Tangenti, ex dirigente regionale accusa:

braccio destro di Formigoni mi pressava

L'area della discarica a Cappella Cantone

Tangenti:ex dirigente,’braccio destro’ Formigoni mi pressava - Inchiesta su discarica amianto, ’Presidenza voleva via libera’ (ANSA) - MILANO, 19 DIC -

Anche l’ex dirigente del settore rifiuti Dario Sciunnach, come il suo predecessore Roberto Cerretti, ha raccontato di aver subito “pressioni” dai vertici della Regione Lombardia per il rilascio dell’autorizzazione integrata ambientale per la discarica di amianto di Cappella Cantone (Cremona).

Lo ha messo a verbale davanti ai pm di Milano nell’ambito dell’inchiesta su un presunto giro di tangenti che vede tra gli indagati anche l’ex governatore Roberto Formigoni. In particolare, Sciunnach, nella sua testimonianza del 31 gennaio 2012 depositata con la chiusura delle indagini, ha chiarito di aver subito “pressioni” dalla “Presidenza il cui segretario è Sanese”.

Si tratta di Nicola Maria Sanese, l’ex capo della segreteria di Formigoni, quando il Celeste guidava la Giunta. Sanese, secondo l’ex funzionario, “insieme alle altre direzioni generali, aveva manifestato un forte interesse e una forte premura alla risoluzione dei problemi amministrativi collegati all’autorizzazione integrata ambientale”. Sciunnach nell’aprile 2011 aveva sostituito Cerretti, che - stando alle indagini - non aveva voluto firmare l’autorizzazione ed era stato trasferito. “Fin da subito ho percepito - ha raccontato Sciunnach ai pm - che vi era un interesse particolare a risolvere in breve tempo il problema della compatibilità della discarica di amianto con il vigente Piano Cave di Cremona”.

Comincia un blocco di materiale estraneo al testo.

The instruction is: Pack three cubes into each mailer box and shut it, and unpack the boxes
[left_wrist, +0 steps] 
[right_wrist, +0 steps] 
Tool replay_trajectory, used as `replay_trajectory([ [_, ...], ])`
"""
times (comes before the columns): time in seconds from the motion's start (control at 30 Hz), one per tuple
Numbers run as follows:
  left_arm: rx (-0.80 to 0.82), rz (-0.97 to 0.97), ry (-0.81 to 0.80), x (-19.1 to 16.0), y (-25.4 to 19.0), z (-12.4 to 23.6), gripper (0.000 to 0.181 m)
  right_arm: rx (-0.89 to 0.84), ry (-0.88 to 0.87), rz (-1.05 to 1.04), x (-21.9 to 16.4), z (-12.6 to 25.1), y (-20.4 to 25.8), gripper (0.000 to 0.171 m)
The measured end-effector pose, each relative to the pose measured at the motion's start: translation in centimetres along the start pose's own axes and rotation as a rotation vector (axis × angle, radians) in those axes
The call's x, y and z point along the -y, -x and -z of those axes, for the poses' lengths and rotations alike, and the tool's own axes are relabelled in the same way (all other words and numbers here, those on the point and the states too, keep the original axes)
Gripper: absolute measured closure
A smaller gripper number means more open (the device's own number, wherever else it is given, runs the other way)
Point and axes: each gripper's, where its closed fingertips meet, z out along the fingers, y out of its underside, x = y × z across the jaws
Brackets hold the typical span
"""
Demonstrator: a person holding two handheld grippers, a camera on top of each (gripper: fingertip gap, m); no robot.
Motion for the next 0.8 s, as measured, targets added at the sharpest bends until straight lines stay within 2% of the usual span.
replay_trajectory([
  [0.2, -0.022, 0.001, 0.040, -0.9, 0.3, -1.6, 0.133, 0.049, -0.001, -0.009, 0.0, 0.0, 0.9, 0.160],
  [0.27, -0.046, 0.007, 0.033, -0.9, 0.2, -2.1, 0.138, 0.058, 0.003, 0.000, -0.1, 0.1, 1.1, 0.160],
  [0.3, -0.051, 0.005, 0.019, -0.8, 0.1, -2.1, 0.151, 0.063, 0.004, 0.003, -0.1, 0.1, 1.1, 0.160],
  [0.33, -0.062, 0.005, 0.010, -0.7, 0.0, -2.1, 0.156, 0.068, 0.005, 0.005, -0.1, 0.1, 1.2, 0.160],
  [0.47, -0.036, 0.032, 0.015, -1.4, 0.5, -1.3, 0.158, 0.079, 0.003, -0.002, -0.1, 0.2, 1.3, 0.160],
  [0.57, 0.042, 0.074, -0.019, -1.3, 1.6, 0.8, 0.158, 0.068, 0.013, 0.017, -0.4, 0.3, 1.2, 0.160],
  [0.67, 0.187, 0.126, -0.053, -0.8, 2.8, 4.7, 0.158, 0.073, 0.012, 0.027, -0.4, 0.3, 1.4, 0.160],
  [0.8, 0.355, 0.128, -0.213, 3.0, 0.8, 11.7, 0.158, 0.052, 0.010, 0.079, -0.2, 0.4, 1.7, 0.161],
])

L’11 aprile 2013 è stato sentito come teste a verbale anche l’ex ’braccio destro’ di Formigoni, Sanese, il quale ha però escluso “categoricamente di aver chiesto a Sciunnach di procedere al rilascio dell’autorizzazione di interesse di Locatelli”, l’imprenditore che, secondo l’accusa, avrebbe pagato mazzette per il via libera alla discarica. “Col senno del poi - ha aggiunto Sanese - posso affermare che sarebbe stato opportuno non concedere l’autorizzazione, ma all’epoca dei fatti non avevo riscontrato illeciti interessi da parte dei miei interlocutori”. (ANSA).